Quantifying Linguistic Variation
Maximilian Müller-Eberstein (Ph.D. Student)
What characterizes language variation? Linguistics literature has attempted to define qualitative measures of variation for dimensions such as typological, domain, syntactical, genre, topic, register, but falls short of quantitative measures. Natural Language Processing on the other hand has enabled machines to learn vectorized representations which quantify data similarity remarkably well, but fall short of explaining exactly how two data points are similar. By leveraging methods for identifying subspaces within these representational spaces, we aim to combine both angles and segment the data-driven similarity spaces into linguistically motivated subspaces within which representational similarity corresponds to specific, interpretable properties. Our results show that subspaces for different dimensions of linguistic variations can be successfully recovered and can be used to substantially improve a model’s ability to transfer to unseen languages and domains, and can even be used to predict which models will perform well on a target dataset. Within the current advances of Natural Language Processing methods, it is important to understand which types of language are benefitting most and which are left behind.
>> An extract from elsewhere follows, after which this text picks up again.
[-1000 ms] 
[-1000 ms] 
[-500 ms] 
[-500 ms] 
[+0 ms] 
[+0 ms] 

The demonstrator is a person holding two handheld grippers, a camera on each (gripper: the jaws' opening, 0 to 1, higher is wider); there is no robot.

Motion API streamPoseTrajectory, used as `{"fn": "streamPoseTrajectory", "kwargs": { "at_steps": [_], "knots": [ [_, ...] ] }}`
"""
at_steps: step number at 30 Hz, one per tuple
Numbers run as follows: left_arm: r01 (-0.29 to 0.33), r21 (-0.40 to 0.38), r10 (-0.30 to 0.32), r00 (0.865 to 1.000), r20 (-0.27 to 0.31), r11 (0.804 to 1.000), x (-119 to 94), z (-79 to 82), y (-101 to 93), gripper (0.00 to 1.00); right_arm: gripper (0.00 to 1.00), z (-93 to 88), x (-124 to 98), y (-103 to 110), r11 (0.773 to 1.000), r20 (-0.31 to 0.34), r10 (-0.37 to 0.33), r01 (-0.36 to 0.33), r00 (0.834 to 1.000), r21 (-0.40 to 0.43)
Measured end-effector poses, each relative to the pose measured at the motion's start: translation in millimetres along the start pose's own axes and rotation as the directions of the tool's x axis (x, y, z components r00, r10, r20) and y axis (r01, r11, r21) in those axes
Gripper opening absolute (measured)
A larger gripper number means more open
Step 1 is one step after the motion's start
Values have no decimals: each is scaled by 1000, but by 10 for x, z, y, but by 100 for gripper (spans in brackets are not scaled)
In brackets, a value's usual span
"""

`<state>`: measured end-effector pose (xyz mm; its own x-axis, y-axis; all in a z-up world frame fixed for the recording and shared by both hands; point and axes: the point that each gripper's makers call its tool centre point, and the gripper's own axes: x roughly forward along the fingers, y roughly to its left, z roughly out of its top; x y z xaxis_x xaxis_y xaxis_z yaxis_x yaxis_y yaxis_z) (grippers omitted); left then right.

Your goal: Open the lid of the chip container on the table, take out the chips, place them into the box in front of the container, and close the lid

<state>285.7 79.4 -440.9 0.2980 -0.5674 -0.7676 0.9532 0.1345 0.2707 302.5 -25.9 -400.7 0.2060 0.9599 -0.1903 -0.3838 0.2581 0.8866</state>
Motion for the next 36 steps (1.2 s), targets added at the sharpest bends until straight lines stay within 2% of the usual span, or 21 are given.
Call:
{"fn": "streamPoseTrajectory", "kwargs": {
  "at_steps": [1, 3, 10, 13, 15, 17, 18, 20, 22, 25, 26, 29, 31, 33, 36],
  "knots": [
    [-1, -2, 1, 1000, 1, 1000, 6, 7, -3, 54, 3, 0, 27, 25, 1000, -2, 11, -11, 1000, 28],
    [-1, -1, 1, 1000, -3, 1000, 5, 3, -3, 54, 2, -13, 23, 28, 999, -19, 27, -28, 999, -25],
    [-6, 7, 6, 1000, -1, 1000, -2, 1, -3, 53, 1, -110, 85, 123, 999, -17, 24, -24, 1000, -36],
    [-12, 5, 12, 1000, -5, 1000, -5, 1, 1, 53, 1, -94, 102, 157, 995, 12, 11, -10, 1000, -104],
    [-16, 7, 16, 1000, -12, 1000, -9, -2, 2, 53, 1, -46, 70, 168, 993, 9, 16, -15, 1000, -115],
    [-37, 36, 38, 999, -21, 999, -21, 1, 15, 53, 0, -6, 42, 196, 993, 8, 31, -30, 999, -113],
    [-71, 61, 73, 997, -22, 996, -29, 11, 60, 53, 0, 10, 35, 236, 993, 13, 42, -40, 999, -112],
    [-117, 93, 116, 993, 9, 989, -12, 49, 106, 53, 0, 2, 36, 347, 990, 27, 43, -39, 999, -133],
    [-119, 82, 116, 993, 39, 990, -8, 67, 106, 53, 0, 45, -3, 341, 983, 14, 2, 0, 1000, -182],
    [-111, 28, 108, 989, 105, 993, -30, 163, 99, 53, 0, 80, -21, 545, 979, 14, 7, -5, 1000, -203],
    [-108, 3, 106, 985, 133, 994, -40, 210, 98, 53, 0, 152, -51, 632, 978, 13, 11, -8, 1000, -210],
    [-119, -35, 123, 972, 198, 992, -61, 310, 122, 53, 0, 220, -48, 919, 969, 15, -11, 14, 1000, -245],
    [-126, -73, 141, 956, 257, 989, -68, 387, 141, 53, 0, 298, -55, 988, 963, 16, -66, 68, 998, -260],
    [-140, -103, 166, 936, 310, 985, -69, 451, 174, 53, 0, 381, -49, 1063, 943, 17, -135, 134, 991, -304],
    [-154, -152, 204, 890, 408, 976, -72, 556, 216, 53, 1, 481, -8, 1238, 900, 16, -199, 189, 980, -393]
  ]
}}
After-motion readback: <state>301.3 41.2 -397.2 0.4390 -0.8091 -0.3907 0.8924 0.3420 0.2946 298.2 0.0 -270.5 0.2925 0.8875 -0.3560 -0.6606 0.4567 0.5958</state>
By defining data-driven, quantitative measures of linguistic variation which are nonetheless grounded in traditional linguistics, we hope to enable more targeted adaptation to underserved language varieties.
Primary Host: | Barbara Plank (LMU Munich & IT University of Copenhagen) |
Exchange Host: | Ivan Titov (University of Edinburgh & University of Amsterdam) |
PhD Duration: | 15 September 2020 - 22 May 2024 |
Exchange Duration: | 01 March 2023 - 31 May 2023 - Ongoing |